Genies in Western Culture
he Western interpretation of the genie is based on the Aladdin tale in the Western version of The Book of One Thousand and One Nights, which told of a genie that lived in an oil lamp and granted wishes to whoever freed him from the lamp by polishing it. The number and frequency of wishes varies, but typically it is limited to three wishes. More mischievous genies may take advantage of poorly worded wishes (including the Fairly Odd Parents and in an episode of The X-Files).
Many stories about genies tend to follow the same vein as the famous short story The Monkey’s Paw by W. W. Jacobs, with the overriding theme of “be careful what you wish for”; in these stories, wishes can have disastrous, horrific and sometimes fatal consequences.

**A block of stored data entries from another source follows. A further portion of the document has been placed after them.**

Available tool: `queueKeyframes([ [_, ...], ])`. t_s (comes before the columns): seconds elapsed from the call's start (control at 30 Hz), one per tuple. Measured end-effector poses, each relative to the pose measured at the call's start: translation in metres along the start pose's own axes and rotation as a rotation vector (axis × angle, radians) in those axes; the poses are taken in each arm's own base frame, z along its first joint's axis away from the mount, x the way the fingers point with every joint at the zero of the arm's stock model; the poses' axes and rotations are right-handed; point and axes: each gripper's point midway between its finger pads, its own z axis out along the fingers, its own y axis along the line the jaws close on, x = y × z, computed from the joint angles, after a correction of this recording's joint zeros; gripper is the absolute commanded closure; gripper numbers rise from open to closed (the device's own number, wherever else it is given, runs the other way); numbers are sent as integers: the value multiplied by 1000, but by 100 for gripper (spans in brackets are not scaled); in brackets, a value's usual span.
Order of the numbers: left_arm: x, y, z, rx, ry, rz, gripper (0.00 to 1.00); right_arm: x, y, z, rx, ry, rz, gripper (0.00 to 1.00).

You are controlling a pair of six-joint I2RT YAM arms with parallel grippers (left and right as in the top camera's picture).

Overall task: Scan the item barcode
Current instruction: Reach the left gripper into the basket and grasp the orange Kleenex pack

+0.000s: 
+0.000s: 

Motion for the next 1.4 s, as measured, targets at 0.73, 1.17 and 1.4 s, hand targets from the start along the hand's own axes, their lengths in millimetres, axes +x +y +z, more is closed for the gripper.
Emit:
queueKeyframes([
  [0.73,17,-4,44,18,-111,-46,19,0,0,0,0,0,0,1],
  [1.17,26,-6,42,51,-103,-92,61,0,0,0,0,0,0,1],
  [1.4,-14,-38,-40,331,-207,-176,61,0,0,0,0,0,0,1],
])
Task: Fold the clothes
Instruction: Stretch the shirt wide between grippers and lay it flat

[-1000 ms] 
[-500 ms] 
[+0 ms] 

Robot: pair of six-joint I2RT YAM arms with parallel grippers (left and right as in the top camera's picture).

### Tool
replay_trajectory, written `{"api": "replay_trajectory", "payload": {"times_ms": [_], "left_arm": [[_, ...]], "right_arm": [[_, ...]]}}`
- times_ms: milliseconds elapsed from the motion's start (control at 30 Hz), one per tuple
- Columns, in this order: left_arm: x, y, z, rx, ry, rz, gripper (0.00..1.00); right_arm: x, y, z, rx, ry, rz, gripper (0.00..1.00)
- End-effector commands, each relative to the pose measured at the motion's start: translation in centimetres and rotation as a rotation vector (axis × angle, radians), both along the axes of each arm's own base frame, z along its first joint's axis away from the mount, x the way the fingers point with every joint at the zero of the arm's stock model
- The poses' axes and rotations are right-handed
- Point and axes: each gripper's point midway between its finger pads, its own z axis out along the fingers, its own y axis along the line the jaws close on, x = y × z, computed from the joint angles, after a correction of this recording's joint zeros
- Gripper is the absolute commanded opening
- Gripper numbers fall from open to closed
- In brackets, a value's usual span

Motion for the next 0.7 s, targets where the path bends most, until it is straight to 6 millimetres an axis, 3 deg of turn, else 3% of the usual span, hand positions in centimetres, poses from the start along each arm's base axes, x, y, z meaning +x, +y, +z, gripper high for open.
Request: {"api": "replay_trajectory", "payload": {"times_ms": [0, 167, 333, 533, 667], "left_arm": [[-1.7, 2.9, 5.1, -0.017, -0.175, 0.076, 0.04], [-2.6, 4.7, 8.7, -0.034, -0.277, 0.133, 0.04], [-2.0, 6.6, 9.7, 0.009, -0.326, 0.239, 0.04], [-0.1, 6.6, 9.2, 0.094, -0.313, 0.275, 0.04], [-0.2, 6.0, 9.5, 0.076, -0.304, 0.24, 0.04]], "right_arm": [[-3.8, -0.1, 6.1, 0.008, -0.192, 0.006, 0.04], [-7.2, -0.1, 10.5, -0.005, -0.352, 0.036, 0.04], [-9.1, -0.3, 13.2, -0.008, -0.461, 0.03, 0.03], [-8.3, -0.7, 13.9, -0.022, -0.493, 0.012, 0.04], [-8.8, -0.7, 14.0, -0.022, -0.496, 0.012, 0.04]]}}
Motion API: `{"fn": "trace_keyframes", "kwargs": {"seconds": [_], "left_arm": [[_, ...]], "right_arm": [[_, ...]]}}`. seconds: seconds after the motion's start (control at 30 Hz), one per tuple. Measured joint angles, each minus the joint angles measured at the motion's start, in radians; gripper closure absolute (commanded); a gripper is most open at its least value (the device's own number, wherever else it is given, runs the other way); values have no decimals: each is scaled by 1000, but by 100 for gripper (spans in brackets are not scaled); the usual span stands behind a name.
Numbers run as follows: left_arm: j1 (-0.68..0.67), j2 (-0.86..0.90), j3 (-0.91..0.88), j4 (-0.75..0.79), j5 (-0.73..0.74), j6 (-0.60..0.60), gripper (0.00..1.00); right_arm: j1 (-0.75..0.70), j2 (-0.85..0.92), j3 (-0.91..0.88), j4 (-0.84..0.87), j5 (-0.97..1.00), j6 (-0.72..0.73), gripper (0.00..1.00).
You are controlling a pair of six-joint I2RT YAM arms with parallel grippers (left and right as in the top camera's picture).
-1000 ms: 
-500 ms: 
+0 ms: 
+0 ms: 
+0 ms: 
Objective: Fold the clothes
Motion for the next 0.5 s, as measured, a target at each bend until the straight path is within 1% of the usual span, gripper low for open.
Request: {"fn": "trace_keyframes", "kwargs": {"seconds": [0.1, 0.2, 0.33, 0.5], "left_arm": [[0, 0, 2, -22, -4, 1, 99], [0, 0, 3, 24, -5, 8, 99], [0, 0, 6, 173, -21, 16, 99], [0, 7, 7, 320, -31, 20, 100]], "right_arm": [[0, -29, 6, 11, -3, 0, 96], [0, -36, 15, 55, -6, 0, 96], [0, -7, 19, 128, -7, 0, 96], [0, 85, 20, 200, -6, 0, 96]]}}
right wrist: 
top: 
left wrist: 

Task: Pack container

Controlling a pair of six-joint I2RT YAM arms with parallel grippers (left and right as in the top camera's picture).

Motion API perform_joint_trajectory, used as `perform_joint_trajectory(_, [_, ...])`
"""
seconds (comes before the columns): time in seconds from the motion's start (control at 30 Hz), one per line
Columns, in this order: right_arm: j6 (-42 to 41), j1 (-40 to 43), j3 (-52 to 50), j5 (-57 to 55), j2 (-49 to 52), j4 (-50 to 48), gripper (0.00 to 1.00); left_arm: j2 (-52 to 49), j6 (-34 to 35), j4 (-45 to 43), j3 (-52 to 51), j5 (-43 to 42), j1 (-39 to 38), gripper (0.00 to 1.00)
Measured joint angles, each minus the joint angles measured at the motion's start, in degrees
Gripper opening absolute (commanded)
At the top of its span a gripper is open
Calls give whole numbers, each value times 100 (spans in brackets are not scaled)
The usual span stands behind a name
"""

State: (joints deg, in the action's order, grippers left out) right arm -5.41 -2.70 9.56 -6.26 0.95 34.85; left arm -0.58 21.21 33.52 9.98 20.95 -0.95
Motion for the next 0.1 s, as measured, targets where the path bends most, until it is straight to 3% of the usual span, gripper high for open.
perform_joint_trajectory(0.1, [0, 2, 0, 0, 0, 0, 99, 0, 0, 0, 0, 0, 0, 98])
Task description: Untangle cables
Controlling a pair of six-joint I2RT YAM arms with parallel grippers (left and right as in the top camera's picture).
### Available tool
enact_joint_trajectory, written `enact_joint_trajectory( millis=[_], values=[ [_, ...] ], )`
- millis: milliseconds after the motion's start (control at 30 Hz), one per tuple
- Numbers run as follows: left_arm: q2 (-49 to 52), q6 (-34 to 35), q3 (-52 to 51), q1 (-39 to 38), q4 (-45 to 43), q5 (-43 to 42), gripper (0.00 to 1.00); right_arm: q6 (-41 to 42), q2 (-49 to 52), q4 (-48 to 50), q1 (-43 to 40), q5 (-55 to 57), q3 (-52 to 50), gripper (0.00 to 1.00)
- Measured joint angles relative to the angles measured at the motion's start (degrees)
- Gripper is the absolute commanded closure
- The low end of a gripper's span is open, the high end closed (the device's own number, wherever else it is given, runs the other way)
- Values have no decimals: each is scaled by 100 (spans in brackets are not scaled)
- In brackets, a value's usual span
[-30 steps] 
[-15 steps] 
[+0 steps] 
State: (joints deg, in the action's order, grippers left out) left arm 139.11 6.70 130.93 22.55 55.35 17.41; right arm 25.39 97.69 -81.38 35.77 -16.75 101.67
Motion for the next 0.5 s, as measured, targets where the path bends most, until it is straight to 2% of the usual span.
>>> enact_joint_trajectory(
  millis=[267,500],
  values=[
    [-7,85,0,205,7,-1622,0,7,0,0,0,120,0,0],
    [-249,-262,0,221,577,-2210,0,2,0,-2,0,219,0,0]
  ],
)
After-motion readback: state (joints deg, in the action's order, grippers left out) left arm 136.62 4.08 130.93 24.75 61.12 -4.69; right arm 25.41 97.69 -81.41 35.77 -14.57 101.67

Often, the genie causes harm to the loved ones or innocent people surrounding the wisher, making others pay for its master’s greed or ignorance.
Exploiting loopholes or twisting interpretations of wishes is a classic trait amongst genies in Western fiction. For example, in “The Man in the Bottle” episode of The Twilight Zone, a poor shopkeeper who finds a genie wishes to become a leader of a great nation – and is transformed into Adolf Hitler at the very end of World War II. Often, these stories end with the genie’s master wishing to have never found the genie, all his previous wishes never to have happened, or a similar wish to cancel all the fouled wishes that have come before.
Until 2005, the Djinn was one of many mythical creatures to be used as a Brownie patrol. When the Girl Guides of Canada updated the Brownie program in 2005, they decided that Djinns were an improper use of an Islamic cultural icon and made the decision to remove Djinni from the program.
Magic Genies Who Grant Wishes
Genie are presented in many forms, usually male, living or trapped in lamps or other inanimate objects (carpets), who once freed will bestow 3 or more wishes on the person who freed them. The Genie is seen as empowered, like a God. Aladdin is a famous character who had his own magic lamp and genie.
The cartoon (links with Mythological tales) ‘Much Abu About Something’ finds the citizens of Ziggerock, as in Ziggeraut, frightened by the thunder lizard, Tyrannosaurus Rex! Aladdin comes to help, but only Abu (the genie) holds the power to liberate the city.
When we think of female Genies
we think of Barbara Eden in her lamp
granting wishes to her master, the astronaut.